If radical anti-Israel protests in New York City look like coordinated efforts, that’s because they are. While some of the organizers are still hiding in the shadows, one of them has made herself easy to identify. And she may have allies occupying several elected positions come November.
Charlotte Kates is a co-founder of Samidoun, an organization that was labeled a sham charity in October 2024 by the U.S. Treasury Department for raising funds for the Popular Front for the Liberation of Palestine, a designated Foreign Terrorist Organization. The PFLP is a veteran terror group responsible for the murder of dozens of Americans, including those killed during the Hamas-led terrorist attacks on Oct. 7, 2023.
On Oct. 7, the PFLP issued a statement calling “on the sons of our heroic people throughout Palestine to actively participate in the ‘Al-Aqsa Flood’ battle, each from his own position.” At one point, the PFLP identified Kates as an official representative. However, that hasn’t prevented her from using other forms of organizational cover for her activism.
For the past 16 years, Kates has registered websites for anti-Israel organizations like Samidoun; the U.S. Campaign for the Academic and Cultural Boycott of Israel (USACBI); Labor for Palestine; and Masar Badil.
Last month, Pal-Awda, an organization dedicated to Palestinians’ so-called “right of return,” called for an emergency protest on May 28 to oppose what it called “the sale of stolen Palestinian land.” It instructed demonstrators to show up at a large hotel in Midtown Manhattan to protest what it called an “illegal land expo and settler recruitment fair.”
Kates served on the board of Pal-Awda’s national parent body until the fall of 2024.
In March, the New York City Council passed a “buffer zone” bill that gives law enforcement the power to set up buffer zones around houses of worship, preventing protesters from infringing on worshippers’ constitutional right to freedom of religion. That did not stop Pal-Awda from holding demonstrations near two New York City synagogues in May, again falsely claiming that the events were selling “stolen Palestinian land.” During the events, demonstrators became violent, pushing barriers and failing to follow orders from law enforcement.
This activity is not new. In March 2024, she was a speaker at a Palestinian Resistance 101 event at Columbia University, where her husband, Khaled Barakat, praised airplane hijackings as “one of the most important tactics that the Palestinian resistance have engaged in.”
That same year, PFLP member Barakat was sanctioned by the U.S. Department of the Treasury for his terrorist activity. Kates was apparently active in the organization, too. In 2016, both Barakat and Kates were described by the PFLP as delegates on its own website.
According to the National Lawyers Guild website, which Kates registered for several years, she is also the co-founder of Masar Badil.

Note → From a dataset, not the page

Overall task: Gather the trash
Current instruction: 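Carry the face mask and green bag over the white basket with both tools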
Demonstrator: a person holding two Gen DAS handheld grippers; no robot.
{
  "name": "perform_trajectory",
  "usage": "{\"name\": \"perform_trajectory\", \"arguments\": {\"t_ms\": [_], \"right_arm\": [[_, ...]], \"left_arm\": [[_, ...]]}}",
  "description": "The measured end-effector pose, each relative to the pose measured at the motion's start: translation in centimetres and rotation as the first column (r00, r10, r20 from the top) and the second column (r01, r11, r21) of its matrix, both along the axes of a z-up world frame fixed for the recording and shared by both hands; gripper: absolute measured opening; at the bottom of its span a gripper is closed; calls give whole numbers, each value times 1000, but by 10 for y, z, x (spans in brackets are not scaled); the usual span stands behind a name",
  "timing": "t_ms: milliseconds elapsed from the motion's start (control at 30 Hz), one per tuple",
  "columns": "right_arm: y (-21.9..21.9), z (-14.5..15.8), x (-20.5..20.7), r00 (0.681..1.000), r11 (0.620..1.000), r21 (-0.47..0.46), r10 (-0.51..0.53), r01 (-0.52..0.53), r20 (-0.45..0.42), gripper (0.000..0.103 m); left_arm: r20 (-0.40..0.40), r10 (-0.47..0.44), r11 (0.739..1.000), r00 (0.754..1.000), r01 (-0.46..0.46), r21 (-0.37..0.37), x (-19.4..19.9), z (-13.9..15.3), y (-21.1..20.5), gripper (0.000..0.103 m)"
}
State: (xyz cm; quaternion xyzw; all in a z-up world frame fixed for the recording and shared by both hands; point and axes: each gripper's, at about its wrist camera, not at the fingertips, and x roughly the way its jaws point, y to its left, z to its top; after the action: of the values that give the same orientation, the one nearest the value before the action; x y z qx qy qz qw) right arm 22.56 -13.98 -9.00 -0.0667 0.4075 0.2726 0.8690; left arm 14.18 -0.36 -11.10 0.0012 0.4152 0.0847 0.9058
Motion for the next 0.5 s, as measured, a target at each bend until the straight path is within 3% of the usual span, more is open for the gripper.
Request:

That group was founded in 2021 with a stated goal of “liberating” Palestine “from the river to the sea”—a call for the elimination of the State of Israel. The U.S. government has sanctioned two members of Masar Badil’s executive committee.
Kates’s involvement in both Samidoun and Masar Badil allows Kates to maintain a network that engages in anti-Israel activities on campuses in multiple states, including New York.
But her influence can be seen far beyond the Empire State. Masar Badil held a conference in São Paulo, Brazil, in March 2026, where SUPER UW was advertised as one of Masar Badil’s organizations. SUPER is a student group that operates at the University of Washington whose members describe themselves as part of the “axis of resistance.”
Washington has yet to target Kates individually for her close engagement with terrorist groups. If she continues to work for Samidoun despite the sanctions the Treasury Department imposed, she may be violating anti-terrorism laws. Likewise, Treasury should investigate whether she is using Masar Badil as a facade behind which to continue Samidoun’s work. That is also potentially illegal.
New York has policy options to consider. Nobody is expecting New York City Mayor Zohran Mamdani’s administration to take action. For the foreseeable future, Gracie Mansion can be expected to stay silent on this network, not to mention the wider anti-Israel and anti-American ecosystem.
Albany may have a role to play, and the City Council has shown it will respond to antisemitic intimidation campaigns. Its oversight is necessary to ensure the mayor and the police enforce the “buffer zone” bill. A failure to contain pro-terror protests will only lead to more chaos on the streets of New York.